Visual Arts
Niagara Street, Buffalo by Frank O'Connor
Niagara Street, Buffalo by Frank O'Connor

Resemblance and Representation: Frank O'Connor at CEPA

by / Feb. 17, 2016 2am EST

Some of Frank O’Connor’s photos currently on display at CEPA seem plain and straightforward enough. Some often quite spectacular aerial views of urban built environment, and some nature images. Others are harder to figure. One looks a little like stir-fry. Another like rice noodles in close-up. But it’s the apparently plain and straightforward ones you have to watch out for.

Watch out for tricks. One of the more spectacular photos—an aerial view of a huge stretch of the West Side, looking toward downtown—Niagara Street, the canal, Unity Island, toward the Erie Basin Marina and Coast Guard Station lighthouse in the distance—can clue you in to the kind of trickery. A wonderful photo, grand-scale, sepia-toned. But then as you gaze at it—admire it—gradually you perceive—begin to perceive—something’s amiss. Not quite right. Where’s the Peace Bridge?

You think, it must be just out of frame. But no, it should be right in the middle of the picture, south of Unity Island, north of Erie Basin Marina. Then you think, it must be an historical photo, from before the bridge was built, in the late 1920s. The sepia tonality accords with this idea. But no again. There’s the I-190 expressway. That wasn’t there in the 1920s. Using Photoshop or whatever manipulation software, he’s removed the Peace Bridge.

The most obvious cityscape manipulation photo is of downtown San Francisco. A kind of Photoshop collage of the huge Transamerica pyramid building shoe-horned into a much too small for it urban intersection, a variety of other buildings shouldering up against the monster.

So then what about the downtown Buffalo—not the West Side photo—aerial view? Harder to tell what might be rearranged, given the unfamiliar aerial vantage point and photo effect collapsed perspective. A puzzle piece just for Buffalonians, it looks like. How well do you know your city?

An aerial view of the Central Terminal Building shows the building and grounds in remarkably spiffy condition. Not a single broken window. Even the train passenger docks behind the building all trim and tidy. You think, it must be an historical photo. Except no trains.

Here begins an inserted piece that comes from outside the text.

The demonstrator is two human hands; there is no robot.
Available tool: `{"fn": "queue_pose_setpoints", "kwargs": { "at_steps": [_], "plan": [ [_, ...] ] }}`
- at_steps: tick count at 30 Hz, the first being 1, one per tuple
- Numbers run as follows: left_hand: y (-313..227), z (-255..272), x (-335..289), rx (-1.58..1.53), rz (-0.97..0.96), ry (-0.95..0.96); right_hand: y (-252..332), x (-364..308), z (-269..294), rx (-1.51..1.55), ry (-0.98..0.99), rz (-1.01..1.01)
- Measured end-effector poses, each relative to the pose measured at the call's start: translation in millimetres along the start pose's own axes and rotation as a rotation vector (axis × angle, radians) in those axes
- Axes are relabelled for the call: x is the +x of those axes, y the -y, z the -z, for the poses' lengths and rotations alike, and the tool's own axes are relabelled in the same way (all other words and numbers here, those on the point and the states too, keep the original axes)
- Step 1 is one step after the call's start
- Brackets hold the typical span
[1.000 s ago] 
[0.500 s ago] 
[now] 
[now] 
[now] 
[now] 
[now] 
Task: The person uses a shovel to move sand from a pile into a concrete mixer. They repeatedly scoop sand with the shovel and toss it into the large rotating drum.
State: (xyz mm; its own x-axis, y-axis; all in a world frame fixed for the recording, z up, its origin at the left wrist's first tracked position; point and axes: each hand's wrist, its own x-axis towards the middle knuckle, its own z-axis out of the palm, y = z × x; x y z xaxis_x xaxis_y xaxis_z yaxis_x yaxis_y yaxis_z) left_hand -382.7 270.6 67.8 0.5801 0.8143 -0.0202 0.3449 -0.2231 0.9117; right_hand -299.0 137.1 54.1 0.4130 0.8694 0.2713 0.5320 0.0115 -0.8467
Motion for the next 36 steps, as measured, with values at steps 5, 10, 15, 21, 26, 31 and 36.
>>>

A foggy abstraction work is overlaid with Morse Code symbology that if you work out the message says, “Art lives only within its reading as art.” Which seems to be saying—on the Photoshop versus no Photoshop question about photography as art—Photoshop mandatory, for photography to be called art. Updating an earlier question about whether photography was art at all, versus just mechanical process. (All ultimately nonsense questions, but fun to kick around on the playing fields of aesthetic theory. Photography’s first acceptance into the temple and sacred precincts of art was via manipulation, by the Photopictorialists.)

Some multiple segments works depict ice floes, variously glistening white and end-of-season muddy brown, and manipulated into a kind of whitish plasma. The rice noodles example.

Among some possibly—but just possibly—unmanipulated photos is a series documenting the same artist’s Serpent of Dreams sculptural creation line of interlaced logs and branches a few years ago at Artpark, on dates from mid-summer to early winter.

Two spectacular cityscape photos present similar views of expressway on and off ramps downtown. One from winter 2014—the roadways all icy white and hazardous-looking—and one from December 2015—wet roads, but not a snowflake or ice crystal in sight. Documenting the official incontrovertible start of global warming in Western New York apparently.

Also included, some whole-cloth computer construct photos—these are not my favorites—with the artist’s name in Irish in marquee block letters, Ciarán O Conchobhair.

Other photos from the artist’s travels. One from Dublin—a public sculptural depiction of pre-Christian Irish legends—and one from Stonehenge. A disquieting thought. Has he rearranged the megaliths? Or maybe added or subtracted a few? You wouldn’t put it past him.

The Frank O’Connor exhibit continues until March 5.